Get scrappy and do what the small indie brands are doing, of course. Fewer and smaller stores; shorter runs on the merchandise; limited editions; mobile retail; unlikely markets; showing up in other peoples’ stores; pop ups that are true works of art. But with scarcity comes responsibility: you have to be imaginative about it and highly memorable when you do appear. But then, leverage all the resources that come with a bigger enterprise: high quality design; higher levels of service; including customized service; omnichannel; and deeper inventory.
Treat your merchandise with respect. Choose better quality, choose less, discount less. Differentiate. Don’t buy the trend. Don’t BE the trend. No mass buys. No mass sales. There’s not much else to say on this point.

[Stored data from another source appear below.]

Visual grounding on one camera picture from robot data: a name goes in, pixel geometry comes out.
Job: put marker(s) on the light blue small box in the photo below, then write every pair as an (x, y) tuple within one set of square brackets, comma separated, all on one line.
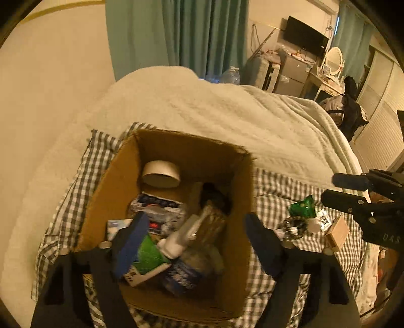
[(116, 227)]

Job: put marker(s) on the green and white carton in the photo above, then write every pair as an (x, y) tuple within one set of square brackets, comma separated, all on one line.
[(148, 255)]

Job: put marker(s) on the white plastic bottle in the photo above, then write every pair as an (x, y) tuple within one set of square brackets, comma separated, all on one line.
[(176, 242)]

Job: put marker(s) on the white louvered wardrobe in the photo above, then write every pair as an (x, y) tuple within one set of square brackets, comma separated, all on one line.
[(378, 110)]

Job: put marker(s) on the grey checkered bed sheet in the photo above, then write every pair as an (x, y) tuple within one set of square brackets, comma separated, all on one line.
[(277, 189)]

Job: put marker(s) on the green foil packet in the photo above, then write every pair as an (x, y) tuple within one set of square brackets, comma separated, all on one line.
[(303, 207)]

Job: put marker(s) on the white knit blanket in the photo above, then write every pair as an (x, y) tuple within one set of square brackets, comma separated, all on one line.
[(205, 107)]

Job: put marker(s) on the small tan cardboard box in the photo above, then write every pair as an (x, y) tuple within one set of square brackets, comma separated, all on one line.
[(337, 233)]

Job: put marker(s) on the white vanity table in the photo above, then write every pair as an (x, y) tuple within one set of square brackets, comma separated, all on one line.
[(325, 83)]

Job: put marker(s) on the white oval vanity mirror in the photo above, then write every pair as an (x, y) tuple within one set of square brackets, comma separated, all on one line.
[(334, 60)]

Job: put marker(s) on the black wall television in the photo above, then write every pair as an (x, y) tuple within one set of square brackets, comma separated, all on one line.
[(304, 36)]

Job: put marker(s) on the clear plastic water bottle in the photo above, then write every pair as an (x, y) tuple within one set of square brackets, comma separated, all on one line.
[(230, 75)]

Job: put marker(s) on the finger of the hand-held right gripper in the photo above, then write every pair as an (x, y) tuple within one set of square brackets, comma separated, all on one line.
[(344, 201), (350, 182)]

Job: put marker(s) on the teal curtain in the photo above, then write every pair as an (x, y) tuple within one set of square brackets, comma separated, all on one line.
[(189, 31), (353, 37)]

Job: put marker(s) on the brown cardboard box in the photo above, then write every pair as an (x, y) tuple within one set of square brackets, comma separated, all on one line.
[(195, 157)]

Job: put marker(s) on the black foil packets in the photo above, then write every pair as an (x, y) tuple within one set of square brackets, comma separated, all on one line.
[(157, 208)]

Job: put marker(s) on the white tape roll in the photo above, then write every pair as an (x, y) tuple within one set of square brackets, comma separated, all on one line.
[(157, 179)]

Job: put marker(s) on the black and white sachet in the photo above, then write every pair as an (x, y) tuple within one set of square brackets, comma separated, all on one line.
[(324, 220)]

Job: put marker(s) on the grey suitcase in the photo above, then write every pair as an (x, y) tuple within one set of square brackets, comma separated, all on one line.
[(257, 74)]

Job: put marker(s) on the grey cabinet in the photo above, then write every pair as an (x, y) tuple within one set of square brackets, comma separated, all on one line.
[(293, 72)]

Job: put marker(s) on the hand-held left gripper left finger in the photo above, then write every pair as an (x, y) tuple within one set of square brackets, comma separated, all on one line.
[(132, 246)]

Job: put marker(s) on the dark clothing on chair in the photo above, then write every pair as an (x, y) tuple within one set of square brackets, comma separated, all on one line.
[(350, 107)]

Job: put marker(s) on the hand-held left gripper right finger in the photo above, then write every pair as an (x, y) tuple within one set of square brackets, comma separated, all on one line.
[(263, 249)]

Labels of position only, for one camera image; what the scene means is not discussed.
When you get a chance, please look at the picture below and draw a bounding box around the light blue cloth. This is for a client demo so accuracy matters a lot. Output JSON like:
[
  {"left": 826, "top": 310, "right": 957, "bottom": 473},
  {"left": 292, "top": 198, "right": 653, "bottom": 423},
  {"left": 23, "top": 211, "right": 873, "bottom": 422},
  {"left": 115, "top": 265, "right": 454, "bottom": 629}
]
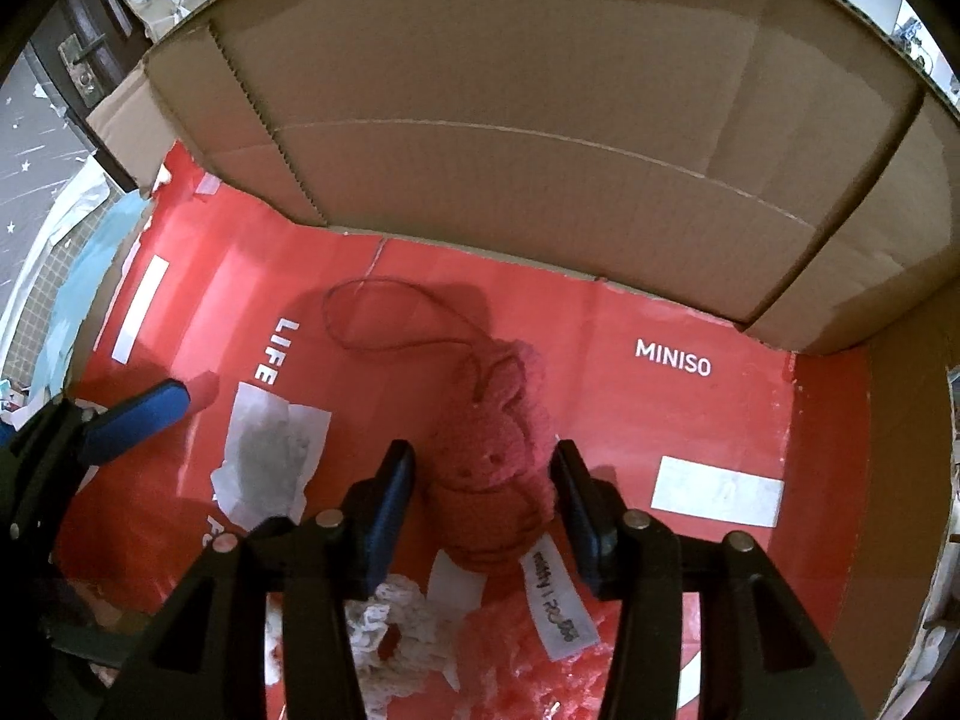
[{"left": 30, "top": 191, "right": 147, "bottom": 406}]

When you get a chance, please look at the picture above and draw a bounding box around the cream crochet toy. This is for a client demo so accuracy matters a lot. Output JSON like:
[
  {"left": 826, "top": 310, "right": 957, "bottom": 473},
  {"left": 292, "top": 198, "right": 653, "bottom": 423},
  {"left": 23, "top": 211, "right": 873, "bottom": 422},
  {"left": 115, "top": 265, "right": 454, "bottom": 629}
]
[{"left": 262, "top": 574, "right": 460, "bottom": 713}]

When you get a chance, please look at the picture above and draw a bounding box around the red plush toy with label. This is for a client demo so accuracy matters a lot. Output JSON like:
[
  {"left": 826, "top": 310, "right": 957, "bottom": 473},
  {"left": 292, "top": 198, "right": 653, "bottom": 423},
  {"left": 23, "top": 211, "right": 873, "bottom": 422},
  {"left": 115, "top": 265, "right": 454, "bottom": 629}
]
[{"left": 322, "top": 277, "right": 601, "bottom": 665}]

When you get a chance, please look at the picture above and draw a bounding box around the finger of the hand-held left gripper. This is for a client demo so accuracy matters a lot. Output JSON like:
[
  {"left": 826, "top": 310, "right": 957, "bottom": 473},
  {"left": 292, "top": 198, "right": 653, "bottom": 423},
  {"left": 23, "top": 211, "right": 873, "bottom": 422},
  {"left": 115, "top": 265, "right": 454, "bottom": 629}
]
[{"left": 11, "top": 379, "right": 192, "bottom": 541}]

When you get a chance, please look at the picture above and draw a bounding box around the metal door handle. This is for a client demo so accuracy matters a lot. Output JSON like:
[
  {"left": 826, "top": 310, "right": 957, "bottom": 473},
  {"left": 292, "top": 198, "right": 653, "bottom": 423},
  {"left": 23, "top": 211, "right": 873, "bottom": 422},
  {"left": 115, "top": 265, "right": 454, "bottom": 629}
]
[{"left": 58, "top": 34, "right": 98, "bottom": 102}]

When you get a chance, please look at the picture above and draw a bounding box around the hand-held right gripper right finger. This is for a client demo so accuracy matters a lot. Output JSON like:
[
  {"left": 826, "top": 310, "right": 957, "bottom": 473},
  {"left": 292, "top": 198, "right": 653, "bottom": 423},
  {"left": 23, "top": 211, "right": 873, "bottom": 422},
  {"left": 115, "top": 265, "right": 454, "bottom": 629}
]
[{"left": 550, "top": 439, "right": 863, "bottom": 720}]

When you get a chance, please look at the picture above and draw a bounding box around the dark wooden door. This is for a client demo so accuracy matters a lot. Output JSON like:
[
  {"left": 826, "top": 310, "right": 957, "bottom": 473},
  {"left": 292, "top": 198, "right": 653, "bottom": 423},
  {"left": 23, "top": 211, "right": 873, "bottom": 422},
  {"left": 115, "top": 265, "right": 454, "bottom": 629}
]
[{"left": 30, "top": 0, "right": 155, "bottom": 192}]

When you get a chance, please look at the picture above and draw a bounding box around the red and brown cardboard box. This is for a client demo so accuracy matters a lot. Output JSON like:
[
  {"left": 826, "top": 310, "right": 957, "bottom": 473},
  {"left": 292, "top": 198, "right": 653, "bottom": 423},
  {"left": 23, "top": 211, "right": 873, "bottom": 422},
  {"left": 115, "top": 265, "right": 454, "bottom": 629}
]
[{"left": 45, "top": 0, "right": 960, "bottom": 720}]

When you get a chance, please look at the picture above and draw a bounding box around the red pouf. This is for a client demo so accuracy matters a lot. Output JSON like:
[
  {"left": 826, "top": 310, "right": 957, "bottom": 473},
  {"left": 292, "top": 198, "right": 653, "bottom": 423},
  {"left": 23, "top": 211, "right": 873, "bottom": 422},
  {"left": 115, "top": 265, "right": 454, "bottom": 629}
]
[{"left": 457, "top": 600, "right": 706, "bottom": 720}]

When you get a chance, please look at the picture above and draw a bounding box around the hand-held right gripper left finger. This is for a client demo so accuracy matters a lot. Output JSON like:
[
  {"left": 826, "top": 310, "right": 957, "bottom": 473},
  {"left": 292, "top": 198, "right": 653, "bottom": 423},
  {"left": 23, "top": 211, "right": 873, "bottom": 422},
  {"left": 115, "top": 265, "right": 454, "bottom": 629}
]
[{"left": 105, "top": 439, "right": 417, "bottom": 720}]

Learn to let go. Not every retail brand needs to be around forever. Some brands (Hot Topic, for example) are so rooted in a zeitgeist or trend that it doesn’t make sense for them to continue. Some brands just don’t stretch that far in terms of equity. Don’t keep stretching them, or keep adding spin-offs that chase a market, but still are in need of an idea (as Limited did with Limited Express.) Let brands die before they get killed. Create new ones that make sense. Then let them die too.
As big retail begins to reinvent itself by getting smaller, here’s a provocative question: What if your showroom/alt-store idea were so great that you could charge people to get in? What would that mean? It would mean, theoretically, that you could lower your prices for the merchandise because people are paying directly for the retail experience – something that can’t be replicated online. I recently went to an art fair where the cover charge was $35 just to get in: no freebies or discounts. And I paid the fee properly knowing that I’d see things I couldn’t see everywhere, would meet interesting people, and would be a part of “an event”. Why not?
Obviously, all this requires a complete rethink of retail culture, operations and the whole notion of how to master broad-based retail. It can’t be command and control from a central office any more but instead requires creativity, smarts, and flexibility in the “field” and the actual market level. And that means people. Is there that kind of talent out there? Sure. It’s probably just not in the traditional retail sector.
Great stores can be magical, soul-restoring, and important. Let’s hope that the current retail Dark Ages creates its own Renaissance.